CANNES, France (AP) — While the rest of the world, and the Academy Awards, were celebrating Pawel Pawlikowski’s film “Ida” as one of the best films of 2013, the quiet, black-and-white film was swept up into political debate back in Poland, Pawlikowski’s home country.
It still mystifies the filmmaker why Poland’s ruling right-wing party, which took power in late 2015, painted his film as “anti-Polish.” ”Ida” was about a young orphaned woman in the 1960s on the cusp of taking her vows to be a nun when she discovers her Jewish heritage and that her parents were murdered by a Polish peasant during World War II.
“Why did they get so heated up about ‘Ida’? It’s a black-and-white film. They turned it into a big campaign issue. It did help them win the election, unfortunately,” Pawlikowski said in an interview. “We’ll see what they come up with now.”
Pawlikowski premiered his much anticipated follow-up to “Ida,” ”Cold War,” at the Cannes Film Festival, where it was immediately hailed as a companion piece to “Ida” and a likely contender for Cannes’ top prize, the Palme d’Or. Like “Ida,” it’s gorgeously composed in black-and-white and a 4:3 “academy ratio.” Also like “Ida,” it depicts the ways an oppressive regime can warp and ruin the lives under it.
“Cold War” is the first Polish film in competition at Cannes in 37 years.
“I’m sure the minister of culture is really pissed off about this,” said Pawlikowski. “They’d love to have a film in Cannes, but why this guy? ‘Ida’ was taken off the schedule on state TV because it was deemed to be “anti-Polish.” I never meant it as anti-anything.
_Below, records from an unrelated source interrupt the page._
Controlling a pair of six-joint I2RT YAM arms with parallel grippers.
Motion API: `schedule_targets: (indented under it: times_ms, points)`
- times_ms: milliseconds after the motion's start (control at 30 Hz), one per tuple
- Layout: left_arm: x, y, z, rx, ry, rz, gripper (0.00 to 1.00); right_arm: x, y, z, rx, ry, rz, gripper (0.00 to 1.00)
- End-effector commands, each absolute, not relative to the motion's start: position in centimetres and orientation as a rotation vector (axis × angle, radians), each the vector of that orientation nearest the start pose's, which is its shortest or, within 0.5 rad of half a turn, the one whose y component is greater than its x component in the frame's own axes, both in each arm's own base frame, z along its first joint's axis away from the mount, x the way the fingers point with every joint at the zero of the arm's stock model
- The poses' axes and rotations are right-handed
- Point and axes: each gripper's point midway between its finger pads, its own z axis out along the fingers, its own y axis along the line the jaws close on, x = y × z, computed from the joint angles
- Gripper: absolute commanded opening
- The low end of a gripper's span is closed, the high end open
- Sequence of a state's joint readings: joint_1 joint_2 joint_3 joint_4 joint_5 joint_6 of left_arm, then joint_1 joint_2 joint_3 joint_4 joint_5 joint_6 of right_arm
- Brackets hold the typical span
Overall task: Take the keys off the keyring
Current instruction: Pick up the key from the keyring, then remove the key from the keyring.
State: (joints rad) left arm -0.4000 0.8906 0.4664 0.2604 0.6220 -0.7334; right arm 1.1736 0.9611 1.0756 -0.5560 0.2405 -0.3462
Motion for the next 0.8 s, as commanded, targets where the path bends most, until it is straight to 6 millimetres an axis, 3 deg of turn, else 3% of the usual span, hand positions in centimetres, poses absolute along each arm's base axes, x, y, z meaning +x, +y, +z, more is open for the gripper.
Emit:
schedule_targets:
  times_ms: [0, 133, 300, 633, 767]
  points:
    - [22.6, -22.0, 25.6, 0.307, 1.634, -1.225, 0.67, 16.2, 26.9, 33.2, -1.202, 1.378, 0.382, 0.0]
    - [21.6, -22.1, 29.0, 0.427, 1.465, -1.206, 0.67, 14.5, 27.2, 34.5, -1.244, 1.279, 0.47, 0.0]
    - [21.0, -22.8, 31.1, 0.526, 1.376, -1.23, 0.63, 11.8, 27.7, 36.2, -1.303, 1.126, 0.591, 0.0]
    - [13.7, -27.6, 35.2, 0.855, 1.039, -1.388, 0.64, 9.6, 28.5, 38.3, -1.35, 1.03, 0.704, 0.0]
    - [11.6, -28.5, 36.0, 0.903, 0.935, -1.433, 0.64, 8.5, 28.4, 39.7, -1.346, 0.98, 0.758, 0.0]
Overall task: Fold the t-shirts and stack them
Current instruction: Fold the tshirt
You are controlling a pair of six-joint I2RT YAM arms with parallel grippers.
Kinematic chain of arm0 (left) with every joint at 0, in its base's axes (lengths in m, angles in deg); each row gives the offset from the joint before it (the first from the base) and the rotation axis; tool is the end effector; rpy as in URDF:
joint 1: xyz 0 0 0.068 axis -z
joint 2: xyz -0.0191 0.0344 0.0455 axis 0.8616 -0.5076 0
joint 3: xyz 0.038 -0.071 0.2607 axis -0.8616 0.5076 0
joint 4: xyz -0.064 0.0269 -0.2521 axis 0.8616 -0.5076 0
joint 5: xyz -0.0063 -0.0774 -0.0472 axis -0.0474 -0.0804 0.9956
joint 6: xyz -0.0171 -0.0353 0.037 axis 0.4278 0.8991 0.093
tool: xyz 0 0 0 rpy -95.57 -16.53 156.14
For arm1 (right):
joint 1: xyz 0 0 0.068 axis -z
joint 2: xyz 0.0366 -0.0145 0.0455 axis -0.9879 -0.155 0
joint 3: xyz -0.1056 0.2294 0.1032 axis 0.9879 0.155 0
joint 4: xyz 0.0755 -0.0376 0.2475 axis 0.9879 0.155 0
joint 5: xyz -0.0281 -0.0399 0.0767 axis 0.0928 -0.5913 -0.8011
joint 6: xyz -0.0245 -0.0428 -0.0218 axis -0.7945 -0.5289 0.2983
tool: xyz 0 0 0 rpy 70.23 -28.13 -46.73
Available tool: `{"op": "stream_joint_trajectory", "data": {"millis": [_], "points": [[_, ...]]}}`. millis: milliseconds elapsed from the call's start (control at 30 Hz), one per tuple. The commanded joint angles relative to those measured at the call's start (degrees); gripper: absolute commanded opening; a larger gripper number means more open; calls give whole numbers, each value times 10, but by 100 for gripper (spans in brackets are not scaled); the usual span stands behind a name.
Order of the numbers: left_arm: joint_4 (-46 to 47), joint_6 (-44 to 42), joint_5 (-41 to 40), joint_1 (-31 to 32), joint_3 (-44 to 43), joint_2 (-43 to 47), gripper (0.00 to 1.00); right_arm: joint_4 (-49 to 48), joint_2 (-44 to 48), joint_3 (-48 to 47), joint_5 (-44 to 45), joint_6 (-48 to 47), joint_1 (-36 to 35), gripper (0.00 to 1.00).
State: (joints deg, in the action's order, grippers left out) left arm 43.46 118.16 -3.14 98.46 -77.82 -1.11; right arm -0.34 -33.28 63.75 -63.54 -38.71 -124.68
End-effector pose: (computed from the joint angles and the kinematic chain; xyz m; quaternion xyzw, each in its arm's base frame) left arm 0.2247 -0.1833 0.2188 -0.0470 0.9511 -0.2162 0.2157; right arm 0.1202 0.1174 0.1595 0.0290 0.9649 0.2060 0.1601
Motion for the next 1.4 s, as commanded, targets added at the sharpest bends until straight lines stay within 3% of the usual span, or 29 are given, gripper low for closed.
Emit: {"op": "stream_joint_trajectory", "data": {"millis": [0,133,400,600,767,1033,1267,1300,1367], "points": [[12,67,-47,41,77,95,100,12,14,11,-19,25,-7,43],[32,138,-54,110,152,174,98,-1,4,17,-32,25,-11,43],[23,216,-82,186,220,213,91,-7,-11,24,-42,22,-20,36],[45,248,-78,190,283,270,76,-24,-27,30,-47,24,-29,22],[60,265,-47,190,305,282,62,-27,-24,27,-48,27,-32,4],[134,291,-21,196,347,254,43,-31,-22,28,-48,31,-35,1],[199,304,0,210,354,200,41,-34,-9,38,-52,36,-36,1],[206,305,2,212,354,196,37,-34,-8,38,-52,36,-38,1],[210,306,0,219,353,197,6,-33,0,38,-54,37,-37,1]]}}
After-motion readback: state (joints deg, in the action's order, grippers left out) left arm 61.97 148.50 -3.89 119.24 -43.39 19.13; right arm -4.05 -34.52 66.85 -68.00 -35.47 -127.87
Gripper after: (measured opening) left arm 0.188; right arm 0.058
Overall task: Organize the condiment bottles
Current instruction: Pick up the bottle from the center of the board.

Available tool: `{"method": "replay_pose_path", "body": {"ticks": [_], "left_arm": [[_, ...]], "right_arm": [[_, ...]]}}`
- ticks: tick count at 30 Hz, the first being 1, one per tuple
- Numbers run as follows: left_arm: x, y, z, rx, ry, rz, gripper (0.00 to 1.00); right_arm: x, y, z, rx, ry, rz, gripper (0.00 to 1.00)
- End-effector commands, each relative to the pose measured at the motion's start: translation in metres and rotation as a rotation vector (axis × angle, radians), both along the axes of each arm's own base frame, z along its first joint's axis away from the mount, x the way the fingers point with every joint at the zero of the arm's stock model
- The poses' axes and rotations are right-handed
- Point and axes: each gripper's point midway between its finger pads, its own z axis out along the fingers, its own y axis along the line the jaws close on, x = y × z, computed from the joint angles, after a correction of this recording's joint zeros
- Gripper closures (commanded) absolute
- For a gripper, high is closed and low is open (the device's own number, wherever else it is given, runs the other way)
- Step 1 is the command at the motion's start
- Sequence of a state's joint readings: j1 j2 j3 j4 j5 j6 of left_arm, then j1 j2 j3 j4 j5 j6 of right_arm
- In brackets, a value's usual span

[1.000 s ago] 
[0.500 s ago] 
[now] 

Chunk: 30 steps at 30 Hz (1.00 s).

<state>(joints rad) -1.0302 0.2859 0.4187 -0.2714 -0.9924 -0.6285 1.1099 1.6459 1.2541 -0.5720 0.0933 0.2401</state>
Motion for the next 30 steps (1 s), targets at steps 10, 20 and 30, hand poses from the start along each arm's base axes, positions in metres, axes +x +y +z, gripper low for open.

But these people can’t think in anything but ideological terms.”
“Cold War,” set during the 1940s and 1950s of Poland’s communist rule, is about an ill-fated romance between Wiktor (Tomasz Kot), a composer and pianist, and Zula (Joanna Kulig), a singer. They meet at a newly formed academy dedicated to preserving Polish folk music traditions. Once nationalistic pressures descend on the school, they flee the country.
The film is dedicated to Pawlikowski’s parents and the characters were named for them. They lived, he said, in a kind of “permanent war.”
“There was a big love at first sight,” the 60-year-old director said. “Then they quarreled and he betrayed her, she took revenge. Then they got together again and had me and then they quarreled again. He left the country, and then she married an English guy and left the country with me. Then they met again abroad, got together again and dumped the spouses. They started living together again and quarreled again.”
“And of course exile has an impact on a relationship,” he added. “Suddenly, you meet again and this person looks different in a different context.”
Pawlikowski lived much of his adult life in London and Paris. After his first wife died from a sudden illness and their two children were grown, he returned to Warsaw. Following a career in international film (his “My Summer Love” was Emily Blunt’s screen debut), going back to his native country transformed as a filmmaker.
“As soon as I touched down in Poland, I just felt on firm ground,” Pawlikowski said. “Suddenly, there was a sense of conviction about all my choices. And also with age, I said, ‘I want to just keep things simple.’ I’ve complicated things again since because I got married. But at the time, I was living this monastic life, a bit like Ida.”
He remains committed to working in Poland, though he notes with a chuckle, he’s content not making films, too — just teaching and “living a life.” Pawlikowski has a third black-and-white film in mind and is also prepping a movie on the Russian writer and political dissident Eduard Liminov.
Andrzej Pawluszek, an adviser to Polish Prime Minister Mateusz Morawiecki, dismissed the director’s assertion that he has been blacklisted or otherwise punished for his films. He noted that “Cold War” was co-financed by the state-run Polish Film Institute, which also helped bankroll the film’s promotion in Cannes.
“Poland has no blacklist of artists,” Pawluszek said. “There is full creative freedom in Poland. Opponents of the current government, such as a great director Agnieszka Holland or an amazing actress Krystyna Janda, enjoy full creative freedom.”
“I understand that director Pawlikowski does not like the government, but he should not attack us with false accusations,” added Pawluszek.
But for Pawlikowski, “Cold War” reflects the current political climate in Poland. In February, President Andrzej Duda signed a bill making it illegal to blame Poland for Holocaust crimes committed by German Nazis. Israeli Prime Minister Benjamin Netanyahu called the law “baseless” and warned against Holocaust denial.
“In Poland, because of the politics there — which are not pleasant — it suddenly made sense to be making films there,” he said. “Not political films, but just artistic films, films that deal with the human soul and its paradoxes. Films that don’t slant history or try to explain it. I think it’s important to make films that are about essential things, with an existential dimension, and in the current climate, that in itself is a political thing.” ___
This story has been updated to correct the names of Tomasz Kot and Joanna Kulig.